Unified Germany 20 years on

For the vast majority of Germans, the 20th anniversary of political reunification is cause to celebrate - but there remain strains below the surface, rooted in Germany's fractured past. Professor Mary Fulbrook (UCL German) here describes how scandals, stereotypes and sanitisation have made the path to a single 'normal' state far from smooth, in an article first published on the UCL European Institute website. ?In the revolutionary autumn of 1989, many East Germans came out on the streets to challenge the ruling Socialist Unity Party (SED) and its dreaded State Security Service, the Stasi, culminating eventually in the collapse of the communist regime in the German Democratic Republic (GDR).
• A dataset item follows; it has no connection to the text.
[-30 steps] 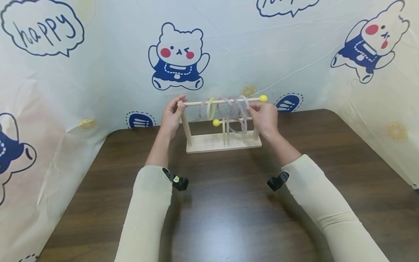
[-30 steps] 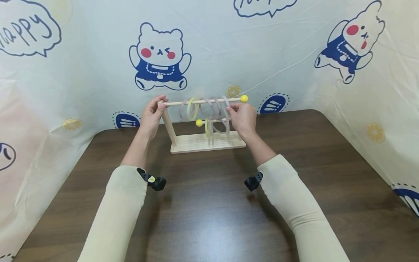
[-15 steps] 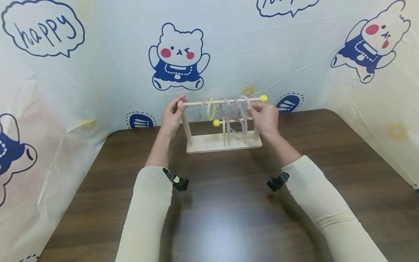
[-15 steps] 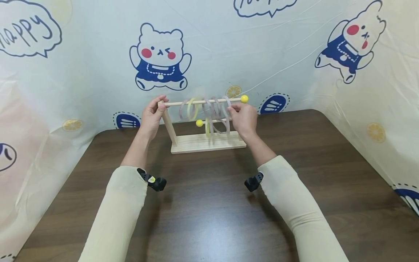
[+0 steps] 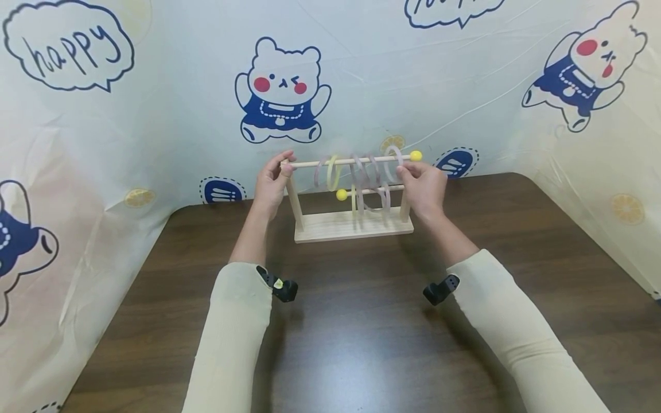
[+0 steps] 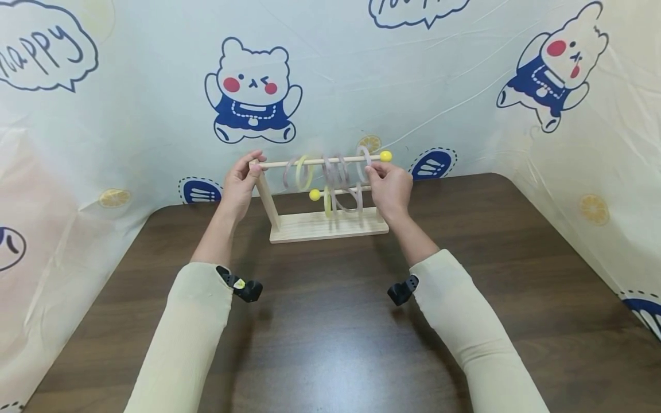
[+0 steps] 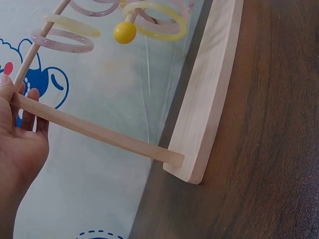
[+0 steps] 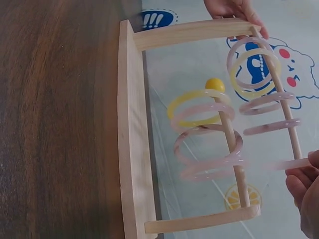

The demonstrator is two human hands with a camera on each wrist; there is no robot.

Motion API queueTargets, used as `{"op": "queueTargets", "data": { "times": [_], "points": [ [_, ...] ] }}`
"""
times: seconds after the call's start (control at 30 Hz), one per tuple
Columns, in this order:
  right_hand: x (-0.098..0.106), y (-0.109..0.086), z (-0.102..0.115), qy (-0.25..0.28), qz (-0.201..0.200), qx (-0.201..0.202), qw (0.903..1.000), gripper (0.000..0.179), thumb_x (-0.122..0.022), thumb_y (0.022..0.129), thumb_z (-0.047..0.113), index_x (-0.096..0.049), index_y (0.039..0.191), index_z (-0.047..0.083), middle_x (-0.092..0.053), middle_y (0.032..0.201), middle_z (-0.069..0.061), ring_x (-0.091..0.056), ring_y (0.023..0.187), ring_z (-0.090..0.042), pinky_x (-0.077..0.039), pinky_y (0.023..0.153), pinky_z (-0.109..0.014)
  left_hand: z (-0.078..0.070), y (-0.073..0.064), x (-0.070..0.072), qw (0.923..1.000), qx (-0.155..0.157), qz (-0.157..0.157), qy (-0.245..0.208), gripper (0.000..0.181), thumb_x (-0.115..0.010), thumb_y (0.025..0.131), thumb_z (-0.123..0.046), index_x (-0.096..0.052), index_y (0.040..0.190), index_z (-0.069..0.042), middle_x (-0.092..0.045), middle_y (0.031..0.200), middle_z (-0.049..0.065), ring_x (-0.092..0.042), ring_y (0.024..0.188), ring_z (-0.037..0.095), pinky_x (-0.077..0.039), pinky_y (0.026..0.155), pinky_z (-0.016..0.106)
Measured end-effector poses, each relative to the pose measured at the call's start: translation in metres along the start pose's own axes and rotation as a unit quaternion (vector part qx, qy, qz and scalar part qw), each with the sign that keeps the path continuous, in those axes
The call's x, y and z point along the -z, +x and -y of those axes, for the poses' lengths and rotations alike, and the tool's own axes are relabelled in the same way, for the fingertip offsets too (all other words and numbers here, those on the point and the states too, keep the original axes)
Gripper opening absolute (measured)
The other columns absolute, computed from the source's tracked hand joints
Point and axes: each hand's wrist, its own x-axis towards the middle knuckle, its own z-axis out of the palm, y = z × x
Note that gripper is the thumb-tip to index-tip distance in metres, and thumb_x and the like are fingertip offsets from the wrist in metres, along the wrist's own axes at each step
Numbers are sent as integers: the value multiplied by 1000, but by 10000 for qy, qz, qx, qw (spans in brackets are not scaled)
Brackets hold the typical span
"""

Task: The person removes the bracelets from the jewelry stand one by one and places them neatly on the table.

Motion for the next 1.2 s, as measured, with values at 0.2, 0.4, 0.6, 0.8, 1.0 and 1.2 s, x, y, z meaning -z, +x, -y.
{"op": "queueTargets", "data": {
  "times": [0.2,0.4,0.6,0.8,1.0,1.2],
  "points": [
    [3,0,-1,48,-171,226,9996,21,-69,85,15,-71,99,-1,-68,94,-15,-66,85,-21,-53,71,-32,0,-1,0,10000,27,36,-6,39,-54,92,-21,-53,130,-12,-53,125,8,-50,115,22,-32,103,33],
    [5,-1,-4,44,-374,421,9984,20,-68,85,14,-71,97,-1,-69,93,-14,-66,82,-20,-52,65,-25,0,-1,0,10000,-46,58,11,38,-53,93,-21,-52,130,-11,-52,125,9,-51,113,23,-34,102,32],
    [8,-1,-4,98,-504,455,9976,20,-69,85,14,-71,97,-2,-68,94,-15,-67,84,-21,-53,68,-27,0,-1,0,10000,-27,70,49,38,-52,93,-20,-52,130,-12,-52,125,8,-50,114,22,-33,102,32],
    [11,-1,-6,167,-547,490,9972,20,-69,84,14,-70,97,-2,-68,96,-15,-67,86,-20,-53,67,-25,0,-1,0,10000,-19,69,59,38,-52,93,-21,-52,130,-12,-52,126,8,-50,114,22,-33,102,33],
    [13,-1,-9,250,-644,576,9959,20,-70,83,12,-70,95,-4,-68,94,-16,-67,83,-21,-53,68,-24,1,0,-1,10000,-24,61,42,38,-51,93,-21,-52,130,-12,-52,126,7,-50,114,22,-34,101,33],
    [15,-1,-11,160,-765,638,9949,20,-70,84,13,-70,96,-3,-68,94,-15,-67,83,-20,-53,71,-27,1,0,-1,10000,32,41,44,39,-51,93,-22,-51,131,-12,-52,126,6,-50,114,21,-34,101,33]
  ]
}}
And East Germans soon voted, once they had the chance, in favour of the fastest route to gaining western democracy and western currency, this time culminating in the accession of the newly constituted East German regional states (Länder) to the western Federal Republic of Germany on 3 October 1990. Dislike of the GDR was not new in 1989. Over the preceding decades large numbers of East Germans had, by continual grumbling, by making exit visa applications, or by 'virtual exodus' watching western television, long hankered after another way of life. Yet for many East Germans, initial delight at the fall of the Wall was rapidly followed by disillusionment and a strong sense of dislocation after unification.